The Trumpeter played with his eyes closed, not wanting to see. The cavern quaked under the onslaught of his
aria.
More
than anything his playing cleared the mind of the thing’s hate-filled
thoughts. Now it was only a distant
menace, like a low and permanent hum.
As
the group shook free of the effect the Fencer was already plunging his blade
into the creature’s chest. Strange fluids
poured from the wound as it flailed at the offender. He dodged about and took fingers and hands,
cutting them off with quick, arcs of blue-black ice.
Howling
to the sound of the trumpet, it redoubled its efforts, scrabbling with its
foremost limbs. These fell to either
side of the swordsman, hemming him in, scrabbling with pink flesh after the
little human. While he hacked off one
thumb the other grabbed him about the midsection as its brought its head down
to better acquaint him with the drooling maw of teeth.
Just
in time he fought his weapon free from its grasp and instead of a still-living
treat the monster’s weight pushed the nightmare sword point-first into a vast
green eye. To the sounds of painful,
shrill screams the ocular organ burst, covering the Fencer in vitreous fluid
before he was violently flung away.
As
the Fencer groaned the blood snail focused on him once more, short an eye. Already the sword’s poison showed livid and
purple on the creature’s wounds, but this had an unfortunate effect. The psychic projection grew in strength as
those feverish nightmares caused by the toxin colored its singular mind’s
radiations.
Lumnos
stood and gaped. His mind was caught
open and he was merely an observer, a reader of the tableaux before him. Laxa, now mostly recovered, stood before the
monstrosity as it sought revenge on the swordsman. The Trumpeter struggled against the mental
assault with his song. New flesh
puckered fresh and pink where the monster had been wounded, taking away even
what little they had done to it.
So
intent it was on the one foe that it failed to notice another. Belleneix snatched up the Fencer’s sword, and
though grimacing at the painful weapon, ran along its side, flitting past the
arms which grasped after her thoughtlessly.
Laxa
put her blade through the first searching hand, but the wound healed around the
wound immediately before it wrenched the long sword out of her grasp. Shrugging, she merely took out another of her
weapons; she had plenty enough to distract the thing.
The
Rottie girl didn’t even flinch as she climbed the side of the flesh beast,
using a few twitching fingers as handholds to lift her up before running along
its back. She reached the glowing shell
just as the thing opened up Laxa’s good sword hand with a wicked strike of its
crowning tendrils. There Belleneix
raised the nightmare weapon and plunged it in, shuddering with cold.
The
bone froze and shattered, revealing a grey-pink mass beneath. The shell housed a massive brain, spiraled
and looped, pulsating with vile psychic energies. The nightmare sword dove in and a squamous
blast of terror filled all their minds.
Lumnos blacked out for a moment then as his breath went short and he
remembered another’s memories, fragments only, of suffocation and those golden
eyes.
When
he came to, mere seconds later, the scene was entirely changed. The Fencer limped towards the lake of
flesh. Along the outer shore where the
blood snail had just been, was now a mound of putrid slime, a few icebergs of
broken shell floating along. The
Trumpeter trotted after, tending to Laxa who was on the edge of shock.

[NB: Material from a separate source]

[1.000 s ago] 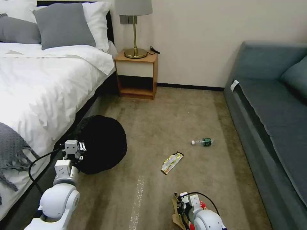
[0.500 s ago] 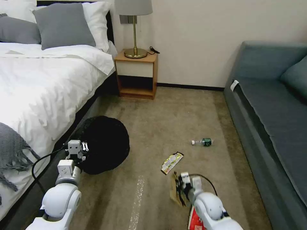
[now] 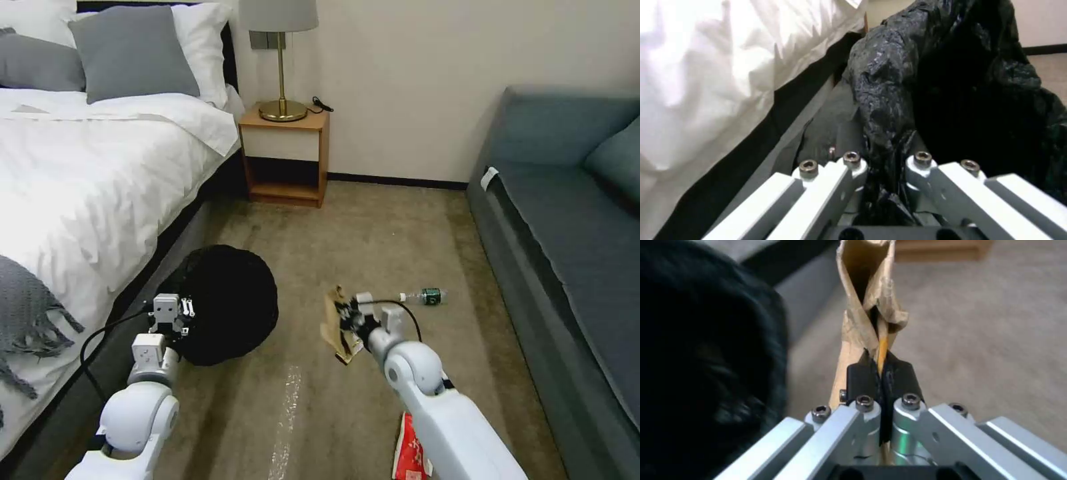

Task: Pick up the trash bin, then pick up the garbage on the floor and place it into the trash bin.

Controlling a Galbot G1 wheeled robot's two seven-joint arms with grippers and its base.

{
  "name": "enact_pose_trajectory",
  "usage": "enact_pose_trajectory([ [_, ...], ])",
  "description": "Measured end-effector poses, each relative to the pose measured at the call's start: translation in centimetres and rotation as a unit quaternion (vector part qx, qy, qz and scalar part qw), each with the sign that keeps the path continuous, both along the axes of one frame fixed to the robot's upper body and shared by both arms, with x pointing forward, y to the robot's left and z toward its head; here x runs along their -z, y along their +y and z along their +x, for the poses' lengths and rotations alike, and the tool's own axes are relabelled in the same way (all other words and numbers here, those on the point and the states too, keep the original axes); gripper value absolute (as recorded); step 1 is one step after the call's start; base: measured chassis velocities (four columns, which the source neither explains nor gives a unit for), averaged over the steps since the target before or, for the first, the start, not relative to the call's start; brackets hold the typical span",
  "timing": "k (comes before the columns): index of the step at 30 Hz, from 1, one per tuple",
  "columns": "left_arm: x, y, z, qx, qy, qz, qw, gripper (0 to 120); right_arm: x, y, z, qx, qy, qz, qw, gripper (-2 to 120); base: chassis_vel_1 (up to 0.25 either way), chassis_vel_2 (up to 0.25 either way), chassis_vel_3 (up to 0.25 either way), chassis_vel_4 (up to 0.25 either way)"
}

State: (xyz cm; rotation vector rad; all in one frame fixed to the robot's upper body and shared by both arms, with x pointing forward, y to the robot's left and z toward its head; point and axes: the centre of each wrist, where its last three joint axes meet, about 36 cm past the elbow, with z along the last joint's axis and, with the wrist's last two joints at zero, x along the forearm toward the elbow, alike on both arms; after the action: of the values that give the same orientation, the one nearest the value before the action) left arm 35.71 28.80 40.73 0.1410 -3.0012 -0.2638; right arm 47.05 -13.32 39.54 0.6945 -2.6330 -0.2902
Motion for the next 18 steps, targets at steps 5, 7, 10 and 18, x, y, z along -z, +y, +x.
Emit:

Dhala had frozen the lake of blood and
bone. Lumnos ran across its lumpy
surface to Belleneix’s still body. He
turned her over and she was giggling, shuddering cold, but giggling, her hands
stripped raw and bleeding.
“Now
I am best,” she said and meant it.
Dhala lay where it had fallen, blade
half sunk into the frozen lake. The
Fencer snatched it quickly. Marrowmere
cried in the tunnels behind them.
They
raced into the cold dark of the miners’ city and hid amongst the towers, vast
shadows eagerly swallowing them up. In
their haste they didn’t hear the soft footsteps following, white feet leaving
black prints behind, when it chose to walk.